* **Task statement**
Only the lines from the top of the data through the one with "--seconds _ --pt" are to be written out, each exactly as it stands.

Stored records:

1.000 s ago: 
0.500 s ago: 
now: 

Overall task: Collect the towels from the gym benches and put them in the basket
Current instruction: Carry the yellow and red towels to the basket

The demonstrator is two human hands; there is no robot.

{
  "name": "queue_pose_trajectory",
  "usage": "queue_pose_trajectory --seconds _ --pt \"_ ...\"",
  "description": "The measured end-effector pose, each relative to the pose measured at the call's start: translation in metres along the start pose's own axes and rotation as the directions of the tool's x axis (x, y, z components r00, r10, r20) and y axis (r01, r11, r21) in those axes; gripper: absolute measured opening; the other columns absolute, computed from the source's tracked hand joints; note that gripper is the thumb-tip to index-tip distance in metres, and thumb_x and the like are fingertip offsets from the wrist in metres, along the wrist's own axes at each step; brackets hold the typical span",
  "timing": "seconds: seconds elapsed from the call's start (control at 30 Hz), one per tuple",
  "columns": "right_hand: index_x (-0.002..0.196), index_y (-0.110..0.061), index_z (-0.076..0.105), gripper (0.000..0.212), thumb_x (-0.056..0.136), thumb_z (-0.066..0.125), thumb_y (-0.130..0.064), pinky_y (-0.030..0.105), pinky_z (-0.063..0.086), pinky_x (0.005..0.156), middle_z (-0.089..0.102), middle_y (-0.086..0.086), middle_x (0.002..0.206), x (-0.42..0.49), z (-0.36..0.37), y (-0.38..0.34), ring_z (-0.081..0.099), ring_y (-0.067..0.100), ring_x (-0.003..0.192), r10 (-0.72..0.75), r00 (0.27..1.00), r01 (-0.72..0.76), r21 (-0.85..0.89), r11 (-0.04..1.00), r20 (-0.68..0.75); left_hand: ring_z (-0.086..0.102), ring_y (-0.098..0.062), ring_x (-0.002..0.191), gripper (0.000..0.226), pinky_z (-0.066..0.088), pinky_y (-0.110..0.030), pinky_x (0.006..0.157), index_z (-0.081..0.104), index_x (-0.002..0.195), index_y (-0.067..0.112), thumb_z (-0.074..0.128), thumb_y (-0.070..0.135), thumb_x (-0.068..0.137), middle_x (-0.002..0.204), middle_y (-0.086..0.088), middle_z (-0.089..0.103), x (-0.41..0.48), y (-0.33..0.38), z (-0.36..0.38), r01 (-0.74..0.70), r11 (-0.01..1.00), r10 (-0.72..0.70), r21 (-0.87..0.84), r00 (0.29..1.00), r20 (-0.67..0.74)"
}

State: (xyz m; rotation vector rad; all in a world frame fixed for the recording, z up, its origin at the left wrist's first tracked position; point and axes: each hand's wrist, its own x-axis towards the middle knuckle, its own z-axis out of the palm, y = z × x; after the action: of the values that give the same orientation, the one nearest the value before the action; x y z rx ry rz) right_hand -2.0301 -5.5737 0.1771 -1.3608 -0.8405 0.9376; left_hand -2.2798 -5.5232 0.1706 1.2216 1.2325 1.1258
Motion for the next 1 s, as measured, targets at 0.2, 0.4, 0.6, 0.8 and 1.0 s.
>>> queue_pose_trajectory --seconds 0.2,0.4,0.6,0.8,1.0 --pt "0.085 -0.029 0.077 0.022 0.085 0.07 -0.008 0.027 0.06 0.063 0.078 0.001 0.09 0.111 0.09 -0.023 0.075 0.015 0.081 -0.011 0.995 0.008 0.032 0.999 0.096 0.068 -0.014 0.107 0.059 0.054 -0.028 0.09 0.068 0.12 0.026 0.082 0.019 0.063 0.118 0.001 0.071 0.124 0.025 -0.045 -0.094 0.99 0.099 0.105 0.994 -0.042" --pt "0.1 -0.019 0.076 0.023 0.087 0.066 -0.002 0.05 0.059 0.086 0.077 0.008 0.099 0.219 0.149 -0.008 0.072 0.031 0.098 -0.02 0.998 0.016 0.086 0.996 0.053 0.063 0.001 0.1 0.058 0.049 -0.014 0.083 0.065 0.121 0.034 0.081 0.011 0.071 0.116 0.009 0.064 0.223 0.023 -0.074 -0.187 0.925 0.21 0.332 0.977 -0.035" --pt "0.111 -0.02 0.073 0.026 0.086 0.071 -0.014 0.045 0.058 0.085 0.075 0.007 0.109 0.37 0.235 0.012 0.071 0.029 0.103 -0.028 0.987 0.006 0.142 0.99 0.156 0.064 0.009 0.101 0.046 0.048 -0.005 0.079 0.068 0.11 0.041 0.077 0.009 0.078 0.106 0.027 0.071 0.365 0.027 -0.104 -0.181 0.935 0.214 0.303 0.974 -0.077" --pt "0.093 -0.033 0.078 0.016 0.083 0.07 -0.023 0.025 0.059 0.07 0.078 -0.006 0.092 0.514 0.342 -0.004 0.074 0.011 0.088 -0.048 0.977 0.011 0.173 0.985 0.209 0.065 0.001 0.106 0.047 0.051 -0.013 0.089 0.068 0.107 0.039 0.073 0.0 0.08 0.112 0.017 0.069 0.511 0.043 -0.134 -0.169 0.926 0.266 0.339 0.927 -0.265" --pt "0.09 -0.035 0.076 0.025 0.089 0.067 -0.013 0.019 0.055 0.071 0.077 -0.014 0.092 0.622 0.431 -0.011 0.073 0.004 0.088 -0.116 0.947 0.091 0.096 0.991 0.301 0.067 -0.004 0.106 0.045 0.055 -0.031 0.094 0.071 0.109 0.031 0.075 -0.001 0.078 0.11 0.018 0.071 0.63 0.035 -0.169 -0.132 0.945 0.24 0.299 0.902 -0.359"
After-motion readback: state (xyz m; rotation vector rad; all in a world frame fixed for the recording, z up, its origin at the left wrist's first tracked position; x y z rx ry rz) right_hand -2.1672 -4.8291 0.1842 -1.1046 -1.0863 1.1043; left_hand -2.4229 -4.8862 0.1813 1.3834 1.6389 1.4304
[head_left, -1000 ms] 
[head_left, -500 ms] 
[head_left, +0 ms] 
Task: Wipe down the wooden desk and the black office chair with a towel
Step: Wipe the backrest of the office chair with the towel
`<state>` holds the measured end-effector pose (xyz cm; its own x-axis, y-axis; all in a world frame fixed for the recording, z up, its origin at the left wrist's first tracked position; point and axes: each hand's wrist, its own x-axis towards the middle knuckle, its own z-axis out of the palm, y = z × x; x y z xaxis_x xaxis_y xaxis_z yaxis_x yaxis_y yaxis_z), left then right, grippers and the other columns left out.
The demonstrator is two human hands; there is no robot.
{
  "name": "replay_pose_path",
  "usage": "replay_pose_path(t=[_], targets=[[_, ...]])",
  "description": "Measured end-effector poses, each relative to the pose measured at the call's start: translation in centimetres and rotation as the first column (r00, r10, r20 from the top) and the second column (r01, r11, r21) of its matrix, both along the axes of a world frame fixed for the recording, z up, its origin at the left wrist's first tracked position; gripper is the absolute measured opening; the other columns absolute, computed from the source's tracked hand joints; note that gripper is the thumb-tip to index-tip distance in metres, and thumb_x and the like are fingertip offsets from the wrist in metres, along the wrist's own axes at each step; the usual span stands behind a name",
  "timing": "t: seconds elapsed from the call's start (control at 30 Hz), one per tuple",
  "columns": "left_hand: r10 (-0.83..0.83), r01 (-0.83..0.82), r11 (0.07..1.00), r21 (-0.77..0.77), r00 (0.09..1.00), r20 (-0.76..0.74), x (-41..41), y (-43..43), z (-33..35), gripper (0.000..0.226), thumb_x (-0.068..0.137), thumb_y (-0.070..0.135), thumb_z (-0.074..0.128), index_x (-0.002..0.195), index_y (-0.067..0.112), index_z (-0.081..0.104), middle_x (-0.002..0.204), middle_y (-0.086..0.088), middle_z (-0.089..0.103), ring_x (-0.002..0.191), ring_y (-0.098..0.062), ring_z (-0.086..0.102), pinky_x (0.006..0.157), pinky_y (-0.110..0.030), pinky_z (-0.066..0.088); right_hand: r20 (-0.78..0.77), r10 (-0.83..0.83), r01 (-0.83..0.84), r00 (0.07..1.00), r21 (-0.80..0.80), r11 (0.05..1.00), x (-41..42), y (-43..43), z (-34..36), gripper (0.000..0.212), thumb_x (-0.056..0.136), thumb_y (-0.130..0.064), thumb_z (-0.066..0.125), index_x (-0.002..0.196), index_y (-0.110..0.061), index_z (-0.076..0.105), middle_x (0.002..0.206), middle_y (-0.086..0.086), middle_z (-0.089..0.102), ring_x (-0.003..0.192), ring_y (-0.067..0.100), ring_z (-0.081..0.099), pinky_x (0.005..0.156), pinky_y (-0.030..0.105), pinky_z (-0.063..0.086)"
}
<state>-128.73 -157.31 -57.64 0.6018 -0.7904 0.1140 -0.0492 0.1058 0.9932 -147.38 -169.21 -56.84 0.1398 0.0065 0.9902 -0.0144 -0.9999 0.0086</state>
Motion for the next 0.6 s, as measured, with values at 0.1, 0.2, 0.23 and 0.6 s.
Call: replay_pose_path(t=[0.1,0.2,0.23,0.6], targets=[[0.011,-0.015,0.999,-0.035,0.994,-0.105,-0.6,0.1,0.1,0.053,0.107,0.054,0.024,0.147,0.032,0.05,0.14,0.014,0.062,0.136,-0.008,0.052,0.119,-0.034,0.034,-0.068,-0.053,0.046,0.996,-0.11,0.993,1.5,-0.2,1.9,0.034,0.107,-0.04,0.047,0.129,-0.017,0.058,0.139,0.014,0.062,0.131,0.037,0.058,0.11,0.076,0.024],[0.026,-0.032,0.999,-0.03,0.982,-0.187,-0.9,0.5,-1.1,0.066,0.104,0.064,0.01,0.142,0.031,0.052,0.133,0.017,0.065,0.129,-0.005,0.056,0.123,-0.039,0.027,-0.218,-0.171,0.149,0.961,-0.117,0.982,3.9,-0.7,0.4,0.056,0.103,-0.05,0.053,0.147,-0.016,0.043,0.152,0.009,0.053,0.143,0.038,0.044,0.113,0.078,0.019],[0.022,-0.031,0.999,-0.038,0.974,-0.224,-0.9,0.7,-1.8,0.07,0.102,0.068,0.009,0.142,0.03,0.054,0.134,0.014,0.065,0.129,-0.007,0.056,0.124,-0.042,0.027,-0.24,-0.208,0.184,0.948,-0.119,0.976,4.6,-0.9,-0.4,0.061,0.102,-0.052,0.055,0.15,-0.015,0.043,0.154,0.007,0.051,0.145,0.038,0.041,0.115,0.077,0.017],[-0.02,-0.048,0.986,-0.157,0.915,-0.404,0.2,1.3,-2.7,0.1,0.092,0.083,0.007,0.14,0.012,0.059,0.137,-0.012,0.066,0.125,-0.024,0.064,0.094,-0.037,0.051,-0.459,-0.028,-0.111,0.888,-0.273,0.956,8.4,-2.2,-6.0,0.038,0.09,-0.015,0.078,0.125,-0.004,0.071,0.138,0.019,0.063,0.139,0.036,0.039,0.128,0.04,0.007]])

* **Exercise response**
1.000 s ago: 
0.500 s ago: 
now: 

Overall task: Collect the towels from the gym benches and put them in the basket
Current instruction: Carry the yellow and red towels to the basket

The demonstrator is two human hands; there is no robot.

{
  "name": "queue_pose_trajectory",
  "usage": "queue_pose_trajectory --seconds _ --pt \"_ ...\"",

There is nothing further in this answer.